SLBは六角形状のプリぺリングトルクタイプの強力な戻り止めロックナットで、締付けの際にボルトのねじ山を損傷させることもなく、また、再使用しても戻り止め機能を低下させることがない画期的なシングルのロックナットです。
ベアリング適正な予圧量で保持されていないか、されていても長期間保持ができていないと以下のトラブルが起こる。
⇒〇フレーキング、〇かじり、〇スミアリング、〇欠け、〇割れ、〇クラック、〇保持器の損傷、〇圧痕、〇摩耗、〇フレッチング、〇フォールスブリネリング、〇焼付け
ナット上部の2箇所を高精度で加圧変形させ、加圧箇所に加え、不加圧箇所でもねじ山を変形させることで、ボルトねじ山全周に摩擦を発生させ、強力な戻り止め効果を発揮させることができる画期的なプリべリングトルクタイプのロックナットである。
適正な初期予圧量を長期間保持できるため、剛性力の低下で発生する軸受の様々な損傷(フレッチング、かじり、欠け、割れ、圧痕、摩耗、焼付き等)を防止できる。
■ ねじゆるみ評価試験(ユンカー式軸直角ねじゆるみ試験)
ユンカー式軸直角ゆるみ試験にて、初回締付け後、同製品を更に5回締め戻し後、10回締め戻し後の各試験結果を下記のデータに示します。激しい振動に対しても初期予圧量がほとんど低下していないことがこの実験データからわかります。(1回目と同条件で試験を実施)
3.1 万能試験機によるねじ山せん断強度試験
サイズM20の場合、万能試験機を使ってナットの引張試験を行った結果、一般のロックナットねじ山強度が90kNに対し、SLBは材質がSCM435ということもあり、ねじ山強度が200kNだった。
3.2 負荷荷重繰り返し耐久試験
100万回繰り返し荷重試験を疲労試験機にて実施
荷重はねじ山せん断強度(約200kN)の15%(30kN)で実施、結果問題なし
4.1 形状測定によるシャフト着脱後のねじ山状況
SLBの場合、プリべリングトルクタイプでナットのねじ山は一部変形しているものの、大きな面で2~3山分のねじ山先端を押さえているだけなので、キー溝加工したシャフトに対しても10回締め戻ししても、シャフトのねじ山を傷めていないことが形状測定の状態から理解できる。

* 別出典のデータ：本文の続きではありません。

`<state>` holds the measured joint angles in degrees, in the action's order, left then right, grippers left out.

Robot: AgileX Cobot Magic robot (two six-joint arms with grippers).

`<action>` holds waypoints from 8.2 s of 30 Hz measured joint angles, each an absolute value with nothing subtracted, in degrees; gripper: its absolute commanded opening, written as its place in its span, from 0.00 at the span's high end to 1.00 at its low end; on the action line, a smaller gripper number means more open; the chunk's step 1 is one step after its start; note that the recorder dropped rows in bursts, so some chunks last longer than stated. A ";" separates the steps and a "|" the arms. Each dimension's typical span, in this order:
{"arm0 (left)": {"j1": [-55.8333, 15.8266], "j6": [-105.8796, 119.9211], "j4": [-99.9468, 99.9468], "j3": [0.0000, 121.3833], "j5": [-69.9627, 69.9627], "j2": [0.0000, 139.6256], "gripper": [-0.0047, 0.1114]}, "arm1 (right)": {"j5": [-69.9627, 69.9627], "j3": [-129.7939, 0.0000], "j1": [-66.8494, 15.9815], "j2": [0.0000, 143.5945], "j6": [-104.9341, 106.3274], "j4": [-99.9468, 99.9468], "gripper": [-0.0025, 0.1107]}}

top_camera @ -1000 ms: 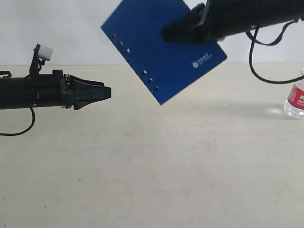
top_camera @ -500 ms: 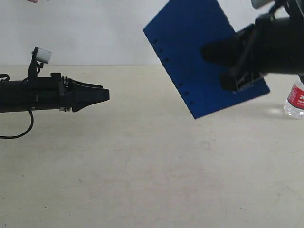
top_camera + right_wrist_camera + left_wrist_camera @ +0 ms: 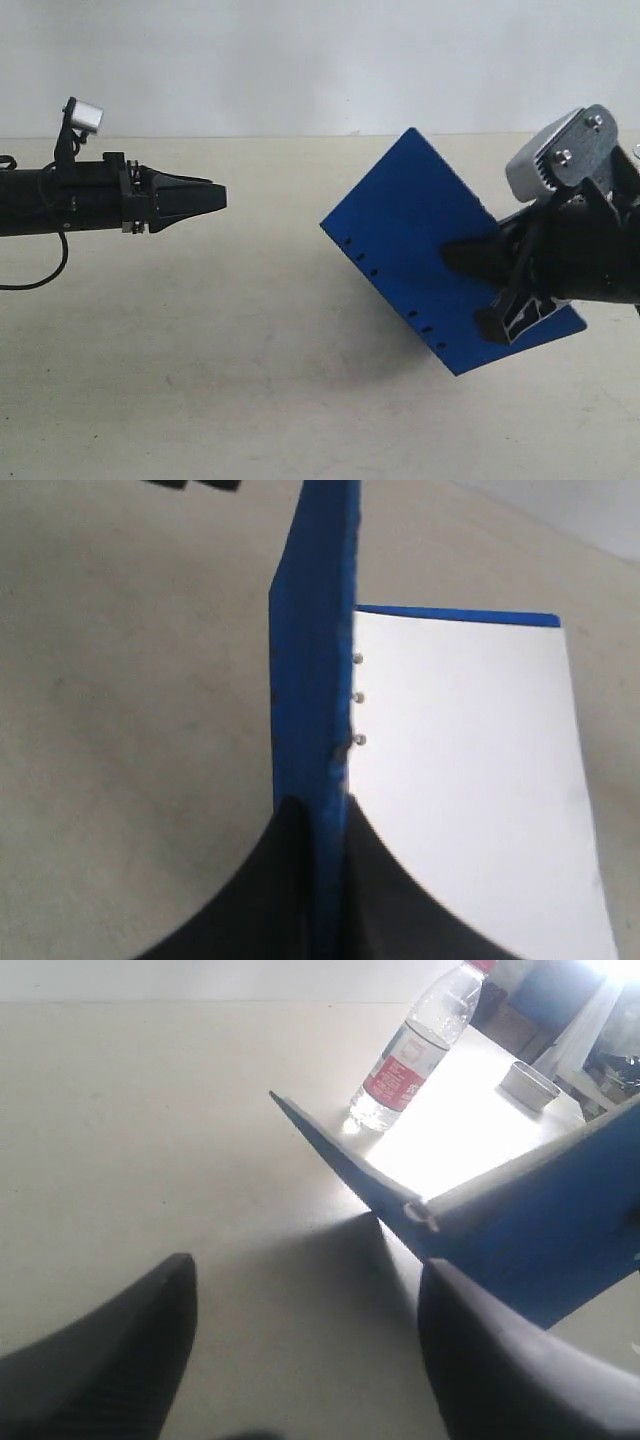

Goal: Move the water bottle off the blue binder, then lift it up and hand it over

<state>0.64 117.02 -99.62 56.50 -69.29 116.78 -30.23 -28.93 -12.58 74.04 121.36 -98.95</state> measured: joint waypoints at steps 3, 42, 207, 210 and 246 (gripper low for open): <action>0.64 116.38 -99.62 56.50 -69.29 116.78 0.45 | -26.41 -28.93 -12.58 77.20 120.48 -99.06 0.98; -13.04 103.02 -99.67 56.50 -59.64 116.78 0.45 | 0.75 -50.22 -12.58 96.03 89.93 -100.08 0.43; -18.96 71.70 -99.44 86.90 -58.70 139.14 0.45 | -63.42 -56.66 14.65 116.66 82.78 -68.71 0.98; -18.96 71.65 -99.90 86.95 -59.77 140.96 0.45 | -65.15 -56.66 14.73 116.66 84.84 -69.80 0.98; -17.88 70.12 -98.79 90.31 -69.07 143.29 0.45 | -43.55 -56.70 12.37 115.94 76.15 -70.01 0.64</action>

4.2 キー溝シャフトへ締め付けた時のプリべリングトルクの状態
SLBの場合、プリべリングトルクタイプの戻り止めナットなので、当然キー溝が加工されている箇所ではプリべリングトルクが低下するものの、JISで定められているキー溝の幅よりも大きな面積でシャフトを押さえているため、プリべリングトルクを大きく低下させることはありません。
また、対極の2点が圧入されているため、戻り止め効果が低下していくこともありません。
面倒な舌付き座金をロックナットの溝に合わせて折り曲げる手間が省け、任意の位置でナットを位置決めすることができる。
また、六角形状なので、引掛けスパナは不要で、市販のスパナで簡単に締付け作業が可能。
引掛けスパナでは適正に締め付けることは困難だったが、六角形状であれば、一般のスパナでも締め付けることができる。
■ 締付の向き、方法について
この面からシャフトに螺入していきます。
指で回らなくなるまで締め付けていきます。
最後に市販のスパナ等で適正な予圧量になるように締付けます。